TASK DETAILS →
Only the lines below, from the one with "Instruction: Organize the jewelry" through the one with "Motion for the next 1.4", are to be written out, exactly.

(Items from a data source)
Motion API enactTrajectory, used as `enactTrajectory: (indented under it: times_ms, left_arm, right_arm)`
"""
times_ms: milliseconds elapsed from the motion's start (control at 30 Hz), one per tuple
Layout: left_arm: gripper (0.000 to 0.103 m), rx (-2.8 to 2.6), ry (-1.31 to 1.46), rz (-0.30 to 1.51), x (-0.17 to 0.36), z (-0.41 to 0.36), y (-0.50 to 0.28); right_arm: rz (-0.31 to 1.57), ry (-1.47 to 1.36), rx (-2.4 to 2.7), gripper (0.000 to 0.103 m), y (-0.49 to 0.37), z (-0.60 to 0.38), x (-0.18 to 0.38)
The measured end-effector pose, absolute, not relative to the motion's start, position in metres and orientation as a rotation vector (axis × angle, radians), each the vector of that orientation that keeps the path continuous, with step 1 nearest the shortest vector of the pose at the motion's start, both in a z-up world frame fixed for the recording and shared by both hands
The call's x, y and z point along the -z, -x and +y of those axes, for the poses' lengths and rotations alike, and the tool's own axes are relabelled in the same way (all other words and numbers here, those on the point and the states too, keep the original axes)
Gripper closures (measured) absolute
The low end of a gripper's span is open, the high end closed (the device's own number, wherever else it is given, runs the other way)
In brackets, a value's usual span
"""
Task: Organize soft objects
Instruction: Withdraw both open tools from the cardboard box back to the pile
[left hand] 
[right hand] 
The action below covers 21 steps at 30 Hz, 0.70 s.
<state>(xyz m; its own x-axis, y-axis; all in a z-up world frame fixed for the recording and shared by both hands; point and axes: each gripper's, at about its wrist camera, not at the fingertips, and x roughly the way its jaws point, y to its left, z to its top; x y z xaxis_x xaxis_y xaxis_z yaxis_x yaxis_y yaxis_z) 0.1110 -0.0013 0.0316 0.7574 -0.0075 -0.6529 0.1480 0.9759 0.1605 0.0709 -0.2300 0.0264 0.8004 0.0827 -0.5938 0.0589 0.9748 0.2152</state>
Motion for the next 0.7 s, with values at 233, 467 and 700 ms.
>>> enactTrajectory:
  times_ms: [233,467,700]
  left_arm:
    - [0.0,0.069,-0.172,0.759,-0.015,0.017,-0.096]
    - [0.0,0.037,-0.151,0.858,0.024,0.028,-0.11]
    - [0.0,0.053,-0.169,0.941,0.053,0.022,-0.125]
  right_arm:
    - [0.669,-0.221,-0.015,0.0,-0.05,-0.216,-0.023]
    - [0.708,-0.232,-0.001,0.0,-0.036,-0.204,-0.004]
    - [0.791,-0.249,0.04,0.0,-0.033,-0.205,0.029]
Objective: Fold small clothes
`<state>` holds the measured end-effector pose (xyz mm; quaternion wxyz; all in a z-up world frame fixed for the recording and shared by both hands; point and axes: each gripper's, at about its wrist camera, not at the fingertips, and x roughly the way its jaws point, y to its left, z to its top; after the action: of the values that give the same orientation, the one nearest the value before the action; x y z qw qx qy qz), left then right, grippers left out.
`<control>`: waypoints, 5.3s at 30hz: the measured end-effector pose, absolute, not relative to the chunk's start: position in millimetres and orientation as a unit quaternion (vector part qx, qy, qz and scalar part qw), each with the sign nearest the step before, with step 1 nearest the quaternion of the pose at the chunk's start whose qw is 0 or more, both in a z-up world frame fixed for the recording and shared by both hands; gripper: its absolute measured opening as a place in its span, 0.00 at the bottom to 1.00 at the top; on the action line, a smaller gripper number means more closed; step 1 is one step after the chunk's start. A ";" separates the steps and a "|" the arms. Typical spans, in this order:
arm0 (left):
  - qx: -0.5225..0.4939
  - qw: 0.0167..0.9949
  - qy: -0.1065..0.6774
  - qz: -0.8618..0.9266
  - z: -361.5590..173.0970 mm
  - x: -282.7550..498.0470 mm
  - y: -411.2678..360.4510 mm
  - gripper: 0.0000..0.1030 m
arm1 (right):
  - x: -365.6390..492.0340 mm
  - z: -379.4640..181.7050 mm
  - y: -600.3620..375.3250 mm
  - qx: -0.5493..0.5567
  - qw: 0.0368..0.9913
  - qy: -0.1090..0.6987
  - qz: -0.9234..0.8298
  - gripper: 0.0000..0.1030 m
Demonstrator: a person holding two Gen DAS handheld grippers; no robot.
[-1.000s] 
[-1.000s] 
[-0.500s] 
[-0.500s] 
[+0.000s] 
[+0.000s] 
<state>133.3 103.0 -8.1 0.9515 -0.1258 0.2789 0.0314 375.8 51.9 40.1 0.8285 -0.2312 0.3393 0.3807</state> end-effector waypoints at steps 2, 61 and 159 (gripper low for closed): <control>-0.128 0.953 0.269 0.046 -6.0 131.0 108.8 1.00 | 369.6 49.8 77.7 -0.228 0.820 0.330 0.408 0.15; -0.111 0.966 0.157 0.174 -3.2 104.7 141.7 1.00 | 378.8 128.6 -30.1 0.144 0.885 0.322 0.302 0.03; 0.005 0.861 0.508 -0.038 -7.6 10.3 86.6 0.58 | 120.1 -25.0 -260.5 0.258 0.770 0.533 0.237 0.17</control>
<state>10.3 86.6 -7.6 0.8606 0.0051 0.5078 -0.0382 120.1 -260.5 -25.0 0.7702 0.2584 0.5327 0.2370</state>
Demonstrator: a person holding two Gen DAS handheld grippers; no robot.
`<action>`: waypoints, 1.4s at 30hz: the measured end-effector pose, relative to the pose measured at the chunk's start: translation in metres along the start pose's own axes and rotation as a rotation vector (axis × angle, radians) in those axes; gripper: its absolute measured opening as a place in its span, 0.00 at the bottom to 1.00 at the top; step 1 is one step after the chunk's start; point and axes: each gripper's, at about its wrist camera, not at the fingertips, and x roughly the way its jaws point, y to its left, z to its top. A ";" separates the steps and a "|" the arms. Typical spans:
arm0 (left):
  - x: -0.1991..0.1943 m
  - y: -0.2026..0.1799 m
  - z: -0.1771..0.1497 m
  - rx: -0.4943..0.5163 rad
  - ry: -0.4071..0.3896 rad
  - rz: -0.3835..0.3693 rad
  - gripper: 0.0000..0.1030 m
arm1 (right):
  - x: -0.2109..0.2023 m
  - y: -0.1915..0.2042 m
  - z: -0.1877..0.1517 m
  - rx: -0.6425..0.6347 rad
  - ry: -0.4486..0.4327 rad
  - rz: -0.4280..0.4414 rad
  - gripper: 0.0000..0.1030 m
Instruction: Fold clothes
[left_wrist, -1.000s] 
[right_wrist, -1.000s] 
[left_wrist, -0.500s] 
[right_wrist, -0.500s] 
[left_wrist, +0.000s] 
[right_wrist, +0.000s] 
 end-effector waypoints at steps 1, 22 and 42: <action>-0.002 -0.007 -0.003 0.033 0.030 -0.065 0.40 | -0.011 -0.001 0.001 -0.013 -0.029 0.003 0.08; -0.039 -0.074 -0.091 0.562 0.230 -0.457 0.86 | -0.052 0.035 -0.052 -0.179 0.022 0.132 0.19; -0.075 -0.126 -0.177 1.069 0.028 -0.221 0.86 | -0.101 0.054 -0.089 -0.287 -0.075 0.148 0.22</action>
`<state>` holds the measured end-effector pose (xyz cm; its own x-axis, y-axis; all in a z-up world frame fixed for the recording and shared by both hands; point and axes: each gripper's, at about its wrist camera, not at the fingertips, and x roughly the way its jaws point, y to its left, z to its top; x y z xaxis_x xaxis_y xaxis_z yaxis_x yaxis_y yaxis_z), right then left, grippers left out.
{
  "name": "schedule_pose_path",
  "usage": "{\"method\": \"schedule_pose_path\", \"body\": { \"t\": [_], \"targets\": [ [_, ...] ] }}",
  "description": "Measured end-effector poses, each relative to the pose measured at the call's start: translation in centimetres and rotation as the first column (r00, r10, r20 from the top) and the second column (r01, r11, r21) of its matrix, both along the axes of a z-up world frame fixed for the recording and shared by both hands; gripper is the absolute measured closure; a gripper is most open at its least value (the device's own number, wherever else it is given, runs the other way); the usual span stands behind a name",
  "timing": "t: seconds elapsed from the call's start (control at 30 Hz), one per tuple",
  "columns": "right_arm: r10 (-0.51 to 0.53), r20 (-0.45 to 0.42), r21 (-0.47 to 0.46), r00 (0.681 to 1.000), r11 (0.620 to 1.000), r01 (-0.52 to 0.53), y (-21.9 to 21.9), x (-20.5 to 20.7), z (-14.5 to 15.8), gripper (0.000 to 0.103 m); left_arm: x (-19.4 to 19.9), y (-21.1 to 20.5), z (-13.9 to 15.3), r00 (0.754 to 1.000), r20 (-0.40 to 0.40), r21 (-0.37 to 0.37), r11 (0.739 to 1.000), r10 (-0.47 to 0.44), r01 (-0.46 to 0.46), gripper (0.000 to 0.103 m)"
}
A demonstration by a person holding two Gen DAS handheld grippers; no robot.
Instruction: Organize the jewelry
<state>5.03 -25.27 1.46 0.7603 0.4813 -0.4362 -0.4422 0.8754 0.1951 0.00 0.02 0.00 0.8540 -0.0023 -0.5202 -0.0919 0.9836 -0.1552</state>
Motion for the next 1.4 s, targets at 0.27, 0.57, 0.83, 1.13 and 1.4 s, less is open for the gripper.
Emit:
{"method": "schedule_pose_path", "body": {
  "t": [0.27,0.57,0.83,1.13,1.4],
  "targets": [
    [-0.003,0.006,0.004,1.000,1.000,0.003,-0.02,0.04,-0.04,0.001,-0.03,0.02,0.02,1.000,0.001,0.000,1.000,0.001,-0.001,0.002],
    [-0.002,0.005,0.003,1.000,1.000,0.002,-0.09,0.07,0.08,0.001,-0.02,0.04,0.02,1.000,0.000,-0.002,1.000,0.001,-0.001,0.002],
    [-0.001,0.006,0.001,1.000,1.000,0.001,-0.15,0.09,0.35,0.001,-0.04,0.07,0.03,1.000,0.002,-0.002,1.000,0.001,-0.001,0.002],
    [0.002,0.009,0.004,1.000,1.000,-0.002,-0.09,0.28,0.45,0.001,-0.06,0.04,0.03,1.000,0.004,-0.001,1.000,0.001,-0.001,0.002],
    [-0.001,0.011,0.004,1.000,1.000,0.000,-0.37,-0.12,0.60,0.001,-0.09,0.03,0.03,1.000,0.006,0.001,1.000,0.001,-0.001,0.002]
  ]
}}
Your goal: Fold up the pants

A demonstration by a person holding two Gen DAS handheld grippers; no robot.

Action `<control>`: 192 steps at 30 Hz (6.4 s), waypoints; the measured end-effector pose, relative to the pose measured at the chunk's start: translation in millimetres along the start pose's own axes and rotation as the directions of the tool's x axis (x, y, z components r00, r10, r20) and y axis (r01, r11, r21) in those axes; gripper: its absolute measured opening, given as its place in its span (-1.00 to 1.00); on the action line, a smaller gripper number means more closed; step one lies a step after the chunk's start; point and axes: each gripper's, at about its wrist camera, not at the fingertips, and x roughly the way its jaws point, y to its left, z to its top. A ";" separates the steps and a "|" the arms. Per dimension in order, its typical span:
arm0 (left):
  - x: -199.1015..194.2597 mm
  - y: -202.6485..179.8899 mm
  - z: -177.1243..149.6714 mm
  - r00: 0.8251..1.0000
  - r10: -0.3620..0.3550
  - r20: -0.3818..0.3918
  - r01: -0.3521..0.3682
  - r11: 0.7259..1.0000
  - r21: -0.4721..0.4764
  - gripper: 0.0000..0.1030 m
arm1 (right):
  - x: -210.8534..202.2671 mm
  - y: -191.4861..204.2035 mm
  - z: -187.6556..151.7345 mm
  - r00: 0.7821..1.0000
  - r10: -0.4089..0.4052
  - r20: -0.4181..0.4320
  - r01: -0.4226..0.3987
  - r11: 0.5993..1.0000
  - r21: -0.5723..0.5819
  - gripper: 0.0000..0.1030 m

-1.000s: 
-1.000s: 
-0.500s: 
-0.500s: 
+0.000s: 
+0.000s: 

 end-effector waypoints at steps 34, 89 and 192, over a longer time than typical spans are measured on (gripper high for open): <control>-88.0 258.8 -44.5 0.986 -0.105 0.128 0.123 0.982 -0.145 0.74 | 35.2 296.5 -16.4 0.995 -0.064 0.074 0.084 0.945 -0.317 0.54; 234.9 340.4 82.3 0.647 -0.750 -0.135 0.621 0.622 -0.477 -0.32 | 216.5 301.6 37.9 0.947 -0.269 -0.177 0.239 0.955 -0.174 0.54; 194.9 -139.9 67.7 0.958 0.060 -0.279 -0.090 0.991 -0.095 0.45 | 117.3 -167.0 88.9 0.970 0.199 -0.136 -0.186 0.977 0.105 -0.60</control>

WRITTEN RESPONSE →
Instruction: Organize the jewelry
<state>5.03 -25.27 1.46 0.7603 0.4813 -0.4362 -0.4422 0.8754 0.1951 0.00 0.02 0.00 0.8540 -0.0023 -0.5202 -0.0919 0.9836 -0.1552</state>
Motion for the next 1.4 s, targets at 0.27, 0.57, 0.83, 1.13 and 1.4 s, less is open for the gripper.

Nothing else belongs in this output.